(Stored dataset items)
================

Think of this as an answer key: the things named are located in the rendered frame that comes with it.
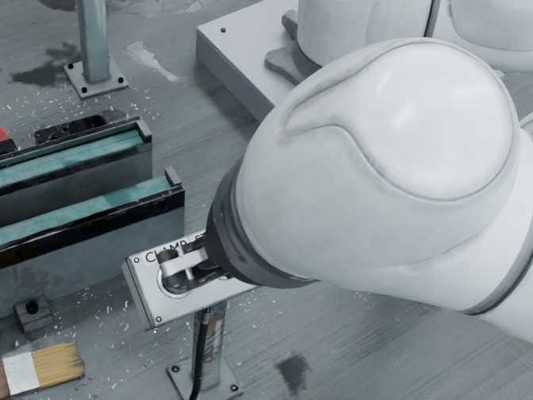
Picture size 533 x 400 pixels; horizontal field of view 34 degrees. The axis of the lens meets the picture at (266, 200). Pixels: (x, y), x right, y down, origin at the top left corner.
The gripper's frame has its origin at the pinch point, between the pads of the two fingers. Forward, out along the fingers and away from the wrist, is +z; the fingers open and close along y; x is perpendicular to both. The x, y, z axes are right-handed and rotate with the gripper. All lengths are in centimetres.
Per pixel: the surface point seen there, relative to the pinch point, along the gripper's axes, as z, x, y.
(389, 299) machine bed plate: 32.1, 11.2, -32.0
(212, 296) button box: 8.0, 2.6, -2.5
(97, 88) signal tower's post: 58, -34, -12
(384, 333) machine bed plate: 30.0, 14.7, -28.4
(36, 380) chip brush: 35.3, 3.9, 13.0
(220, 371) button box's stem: 31.5, 11.0, -6.9
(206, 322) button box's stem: 15.2, 4.8, -3.0
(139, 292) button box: 9.0, -0.2, 3.6
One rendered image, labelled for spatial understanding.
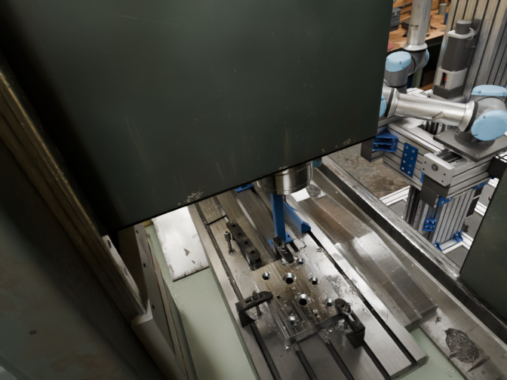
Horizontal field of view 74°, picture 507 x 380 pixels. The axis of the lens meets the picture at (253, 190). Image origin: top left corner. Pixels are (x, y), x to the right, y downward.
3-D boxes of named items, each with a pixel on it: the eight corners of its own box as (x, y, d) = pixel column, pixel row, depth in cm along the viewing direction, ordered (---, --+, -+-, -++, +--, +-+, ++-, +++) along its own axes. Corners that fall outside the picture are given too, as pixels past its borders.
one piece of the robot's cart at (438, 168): (483, 143, 164) (490, 127, 158) (511, 157, 154) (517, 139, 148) (419, 171, 154) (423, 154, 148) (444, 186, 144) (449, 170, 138)
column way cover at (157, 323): (173, 287, 136) (127, 190, 104) (207, 408, 101) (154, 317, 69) (161, 292, 135) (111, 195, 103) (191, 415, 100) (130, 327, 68)
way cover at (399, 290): (324, 199, 207) (324, 179, 197) (441, 321, 141) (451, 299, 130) (280, 216, 200) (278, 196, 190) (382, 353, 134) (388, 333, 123)
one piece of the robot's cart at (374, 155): (407, 136, 209) (409, 123, 203) (419, 142, 201) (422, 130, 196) (358, 154, 200) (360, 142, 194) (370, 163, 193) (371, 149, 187)
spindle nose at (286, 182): (250, 168, 100) (244, 133, 92) (302, 156, 101) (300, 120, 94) (262, 202, 87) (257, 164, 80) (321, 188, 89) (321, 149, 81)
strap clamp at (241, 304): (271, 304, 125) (268, 280, 116) (275, 312, 122) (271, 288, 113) (238, 320, 122) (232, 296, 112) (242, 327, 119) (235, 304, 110)
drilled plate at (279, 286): (304, 257, 135) (303, 249, 132) (347, 316, 114) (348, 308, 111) (251, 280, 130) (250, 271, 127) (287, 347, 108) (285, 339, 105)
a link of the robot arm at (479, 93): (496, 111, 141) (507, 81, 132) (500, 127, 132) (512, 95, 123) (463, 110, 145) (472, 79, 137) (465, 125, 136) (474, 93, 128)
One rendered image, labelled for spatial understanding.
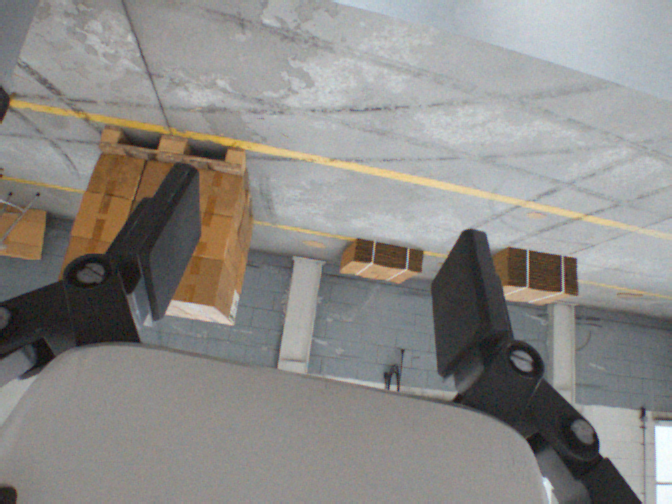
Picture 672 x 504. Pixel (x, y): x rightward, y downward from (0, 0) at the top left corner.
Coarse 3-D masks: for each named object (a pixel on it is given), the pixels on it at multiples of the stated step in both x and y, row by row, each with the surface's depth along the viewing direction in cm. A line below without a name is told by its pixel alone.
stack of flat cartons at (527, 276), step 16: (496, 256) 341; (512, 256) 322; (528, 256) 322; (544, 256) 324; (560, 256) 326; (496, 272) 339; (512, 272) 318; (528, 272) 318; (544, 272) 322; (560, 272) 322; (576, 272) 324; (512, 288) 325; (528, 288) 318; (544, 288) 318; (560, 288) 319; (576, 288) 320
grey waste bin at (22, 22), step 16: (0, 0) 96; (16, 0) 101; (32, 0) 108; (0, 16) 96; (16, 16) 102; (32, 16) 111; (0, 32) 97; (16, 32) 103; (0, 48) 98; (16, 48) 105; (0, 64) 99; (0, 80) 100
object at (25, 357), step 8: (32, 344) 9; (40, 344) 9; (8, 352) 8; (16, 352) 8; (24, 352) 8; (32, 352) 9; (40, 352) 9; (0, 360) 8; (8, 360) 8; (16, 360) 8; (24, 360) 9; (32, 360) 9; (0, 368) 8; (8, 368) 8; (16, 368) 9; (24, 368) 9; (0, 376) 8; (8, 376) 8; (16, 376) 9; (0, 384) 8
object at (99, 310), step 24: (72, 264) 9; (96, 264) 9; (72, 288) 9; (96, 288) 9; (120, 288) 9; (72, 312) 8; (96, 312) 8; (120, 312) 8; (96, 336) 8; (120, 336) 8
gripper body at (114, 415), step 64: (64, 384) 7; (128, 384) 7; (192, 384) 7; (256, 384) 7; (320, 384) 8; (0, 448) 6; (64, 448) 6; (128, 448) 6; (192, 448) 6; (256, 448) 6; (320, 448) 7; (384, 448) 7; (448, 448) 7; (512, 448) 7
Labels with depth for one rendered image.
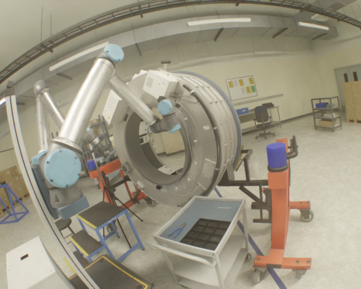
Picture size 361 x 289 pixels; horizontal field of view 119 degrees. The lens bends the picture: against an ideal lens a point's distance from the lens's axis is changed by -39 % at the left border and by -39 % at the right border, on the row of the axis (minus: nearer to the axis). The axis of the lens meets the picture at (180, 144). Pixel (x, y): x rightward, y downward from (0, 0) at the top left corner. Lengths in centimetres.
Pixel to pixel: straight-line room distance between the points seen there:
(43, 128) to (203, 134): 130
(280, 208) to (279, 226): 16
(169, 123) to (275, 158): 66
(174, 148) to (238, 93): 351
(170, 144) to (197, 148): 494
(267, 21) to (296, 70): 419
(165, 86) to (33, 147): 870
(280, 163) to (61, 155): 102
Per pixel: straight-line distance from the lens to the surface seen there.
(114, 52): 94
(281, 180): 103
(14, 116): 103
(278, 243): 146
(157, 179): 187
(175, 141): 634
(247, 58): 816
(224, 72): 750
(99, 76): 85
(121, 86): 108
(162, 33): 491
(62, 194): 89
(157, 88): 141
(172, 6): 335
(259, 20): 607
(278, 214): 127
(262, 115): 585
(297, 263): 144
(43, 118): 154
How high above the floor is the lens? 138
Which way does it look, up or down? 10 degrees down
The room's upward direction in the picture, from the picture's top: 14 degrees counter-clockwise
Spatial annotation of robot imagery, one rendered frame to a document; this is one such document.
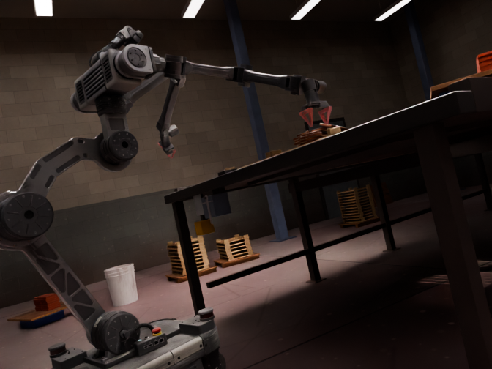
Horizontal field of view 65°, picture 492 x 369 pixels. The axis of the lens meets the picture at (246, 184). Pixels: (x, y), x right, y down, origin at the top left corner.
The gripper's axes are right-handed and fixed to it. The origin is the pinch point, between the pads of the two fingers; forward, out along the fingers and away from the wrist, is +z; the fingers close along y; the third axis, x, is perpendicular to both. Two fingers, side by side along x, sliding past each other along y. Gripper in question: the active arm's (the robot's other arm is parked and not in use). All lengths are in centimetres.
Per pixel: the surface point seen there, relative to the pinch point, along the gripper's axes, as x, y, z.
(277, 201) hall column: 386, 274, 25
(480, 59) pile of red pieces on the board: -41, 65, -11
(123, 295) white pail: 291, -22, 80
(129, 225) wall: 535, 74, 5
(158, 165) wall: 521, 142, -88
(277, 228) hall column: 391, 265, 68
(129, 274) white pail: 290, -12, 62
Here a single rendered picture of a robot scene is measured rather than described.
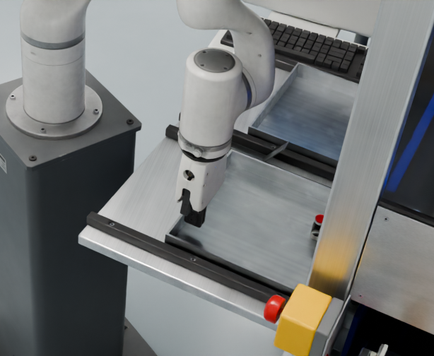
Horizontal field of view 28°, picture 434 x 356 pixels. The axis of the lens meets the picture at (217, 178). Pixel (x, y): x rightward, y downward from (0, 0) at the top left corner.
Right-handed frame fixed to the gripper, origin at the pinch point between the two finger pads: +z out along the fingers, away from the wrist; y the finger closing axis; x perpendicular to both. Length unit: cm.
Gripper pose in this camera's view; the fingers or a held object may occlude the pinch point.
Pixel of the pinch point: (195, 213)
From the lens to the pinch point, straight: 150.7
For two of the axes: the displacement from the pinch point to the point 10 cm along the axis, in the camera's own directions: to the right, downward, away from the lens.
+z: -1.1, 7.4, 6.7
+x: -9.0, -3.6, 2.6
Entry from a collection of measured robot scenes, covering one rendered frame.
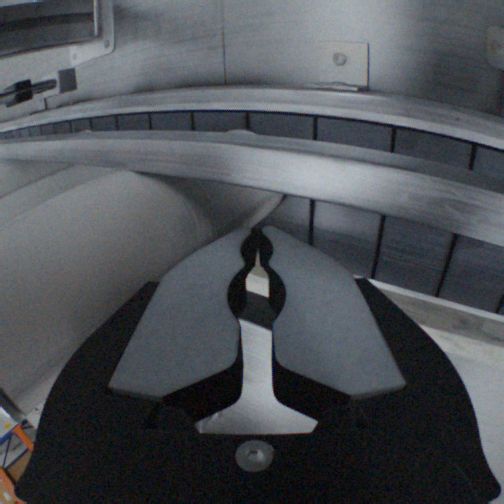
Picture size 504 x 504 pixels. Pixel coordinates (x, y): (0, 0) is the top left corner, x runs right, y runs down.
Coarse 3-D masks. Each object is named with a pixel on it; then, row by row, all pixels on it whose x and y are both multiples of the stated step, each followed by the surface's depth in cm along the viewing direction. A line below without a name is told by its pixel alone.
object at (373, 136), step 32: (32, 128) 30; (64, 128) 26; (96, 128) 23; (128, 128) 21; (160, 128) 20; (192, 128) 19; (224, 128) 17; (256, 128) 16; (288, 128) 16; (320, 128) 15; (352, 128) 14; (384, 128) 13; (448, 160) 12; (480, 160) 11; (256, 224) 19; (288, 224) 18; (320, 224) 17; (352, 224) 16; (384, 224) 15; (416, 224) 14; (352, 256) 17; (384, 256) 16; (416, 256) 15; (448, 256) 15; (480, 256) 13; (416, 288) 16; (448, 288) 15; (480, 288) 14
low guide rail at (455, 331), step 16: (256, 272) 17; (256, 288) 17; (400, 304) 14; (416, 304) 14; (432, 304) 14; (416, 320) 13; (432, 320) 13; (448, 320) 13; (464, 320) 13; (480, 320) 12; (496, 320) 12; (432, 336) 13; (448, 336) 12; (464, 336) 12; (480, 336) 12; (496, 336) 11; (464, 352) 12; (480, 352) 11; (496, 352) 11
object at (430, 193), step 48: (0, 144) 17; (48, 144) 13; (96, 144) 11; (144, 144) 10; (192, 144) 9; (240, 144) 8; (288, 144) 8; (336, 144) 8; (288, 192) 8; (336, 192) 7; (384, 192) 7; (432, 192) 6; (480, 192) 5
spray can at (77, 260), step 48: (96, 192) 9; (144, 192) 10; (192, 192) 11; (240, 192) 13; (0, 240) 7; (48, 240) 7; (96, 240) 8; (144, 240) 9; (192, 240) 11; (0, 288) 6; (48, 288) 7; (96, 288) 8; (0, 336) 6; (48, 336) 7; (0, 384) 5; (48, 384) 7
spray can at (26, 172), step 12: (0, 168) 17; (12, 168) 17; (24, 168) 18; (36, 168) 18; (48, 168) 19; (60, 168) 20; (0, 180) 16; (12, 180) 17; (24, 180) 18; (36, 180) 18; (0, 192) 16; (12, 192) 17

================

◆ TO DO: Taking the entries above, print exactly the lines starting at the line with "How high above the floor is the lens? 138" and ending at the line with "The room's upward", both included.

◆ WRITTEN RESPONSE:
How high above the floor is the lens? 138
Which way does it look, up or down? 10 degrees down
The room's upward direction in the picture, from the picture's top: 14 degrees counter-clockwise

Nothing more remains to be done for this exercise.